The hemoglobin concentration of reticulocytes (CHr) (16) is a marker of iron status which has been shown to be an early and sensitive index of erythropoiesis (17), given the short 1–2d lifespan of the reticulocyte (18). CHr is considered to be an initial and reliable indicator of iron deficiency anemia, and unlike many other iron markers, is not affected by inflammation (17, 18). CHr is also an early indicator of the functional iron available for new red blood cell production over the previous 3–4 d (17). In IBD patients, there are no studies to date evaluating CHr as a reliable index to assess iron status or in response to iron supplementation therapy. We hypothesized that in pediatric patients with IBD, there is no association between CHr and markers of inflammation when compared to standard markers of iron status (ferritin and soluble transferrin receptor). Our aims were to: 1) determine the association of indices of iron status (CHr, ferritin, soluble transferrin receptor) with inflammation in pediatric IBD patients; 2) describe the prevalence of iron deficiency, anemia and iron deficiency anemia in children with IBD; and 3) assess the sensitivity and specificity of CHr as a measure of iron status in this cohort.

METHODS

Study Population and sample

We performed a single center, cross-sectional study among children presenting to the pediatric IBD clinics, out-patient infusion clinics, emergency department and the in-patient gastroenterology service at the Children’s Healthcare of Atlanta & Emory University. Inclusion criteria were: (1) age of the participant 5–18 yrs; (2) confirmed diagnosis of IBD (CD, UD or IBD-unclassified) by a pediatric gastroenterologist. Patients meeting the following exclusion criteria were not considered eligible for the study: (1) patients with additional acute stress/inflammation such as those with history of any surgeries or infections within a one month period prior to study entry; (2) history of inherited blood disorders (thalassemia, sickle anemia or trait); (3) history of receiving any packed red blood cell infusion within 120d of study enrollment; (4) pregnant adolescents; (5) current mean corpuscular volume (MCV) > 100 fL/cell (because of a presumption of vitamin B12 or folic acid deficiency which can also lead to anemia); (6) any iron supplementation. Patients were screened by review of all available prior clinical laboratory data within a one month time frame prior to their study visit to assess presence of inflammation and iron deficiency (Figure 1). All patients in our study population had disease surveillance labs (complete blood count, CRP) at routine intervals as part of their clinical care which we used as part of our screening. This allowed us to stratify our enrollment to target the following spectrum of patients: subjects with/without inflammation (CRP >5 mg/L) and with/without iron deficiency (MCV <75 fL/cell or RDW > 14.5 % or anemia). Enrollment was done for a 6 month period from May 2014 to November 2014.

Figure 1.

Flow of Study Participants during six month enrollment period from May 2014 to November 2014 (n=62)

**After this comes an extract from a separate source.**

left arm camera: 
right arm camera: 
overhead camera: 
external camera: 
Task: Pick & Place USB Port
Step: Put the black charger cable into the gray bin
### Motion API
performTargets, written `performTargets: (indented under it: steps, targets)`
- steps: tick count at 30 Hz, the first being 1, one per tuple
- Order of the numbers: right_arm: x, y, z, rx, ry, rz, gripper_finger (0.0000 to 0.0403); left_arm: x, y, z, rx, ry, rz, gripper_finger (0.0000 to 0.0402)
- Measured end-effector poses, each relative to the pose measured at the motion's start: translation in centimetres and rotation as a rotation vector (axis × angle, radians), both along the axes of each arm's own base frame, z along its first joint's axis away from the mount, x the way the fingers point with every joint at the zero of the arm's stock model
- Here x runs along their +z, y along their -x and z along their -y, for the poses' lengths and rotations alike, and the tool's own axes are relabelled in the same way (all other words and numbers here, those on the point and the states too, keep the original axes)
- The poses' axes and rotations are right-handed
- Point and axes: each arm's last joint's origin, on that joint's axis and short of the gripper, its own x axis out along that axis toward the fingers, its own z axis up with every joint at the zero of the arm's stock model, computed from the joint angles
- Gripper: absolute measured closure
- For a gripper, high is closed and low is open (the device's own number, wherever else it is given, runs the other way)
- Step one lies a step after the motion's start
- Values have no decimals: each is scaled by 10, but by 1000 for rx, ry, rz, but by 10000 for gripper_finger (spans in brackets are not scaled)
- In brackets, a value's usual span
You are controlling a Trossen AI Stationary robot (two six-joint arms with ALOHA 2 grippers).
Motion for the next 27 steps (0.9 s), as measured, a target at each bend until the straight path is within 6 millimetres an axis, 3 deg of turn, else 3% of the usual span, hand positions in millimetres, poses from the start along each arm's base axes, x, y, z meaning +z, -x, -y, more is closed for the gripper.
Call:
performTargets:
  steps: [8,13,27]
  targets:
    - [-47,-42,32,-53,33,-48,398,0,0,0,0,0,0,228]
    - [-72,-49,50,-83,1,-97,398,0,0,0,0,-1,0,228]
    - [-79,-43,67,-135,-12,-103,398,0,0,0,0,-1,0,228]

Sample collection and laboratory assays

Blood was collected from all subjects at the time of enrollment in a venous blood collection tube coated with EDTA (Beckman Dickinson). Whole blood samples of 3–5mL each were immediately sent for the following laboratory tests per standard clinical protocols: complete blood count (Siemens Advia 2120 and 120, Erlangen, Germany) and comprehensive metabolic panel (Siemens Vista 500, Erlangen, Germany). CHr (Siemens Advia, Erlangen, Germany) was also analyzed immediately on whole blood samples. Plasma was obtained by centrifuging the tube according to the manufacturer’s specifications and then aliquoted and stored at −80°C. Frozen samples were shipped to the VitMin laboratory (Willstatt, Germany) for measurement of ferritin, CRP, AGP, sTfR and retinol binding protein (RBP) using a novel sandwich ELISA technique (19). Samples were also analyzed for hepcidin using the human hepcidin ELISA kit (TSZ Scientific, Waltham, MA) at Emory University as outlined by the kit’s manufacturer. The average coefficient of variation of hepcidin among 11 sub-samples was 18.8% (SD: 18.1, range: 1.1 –64.6%).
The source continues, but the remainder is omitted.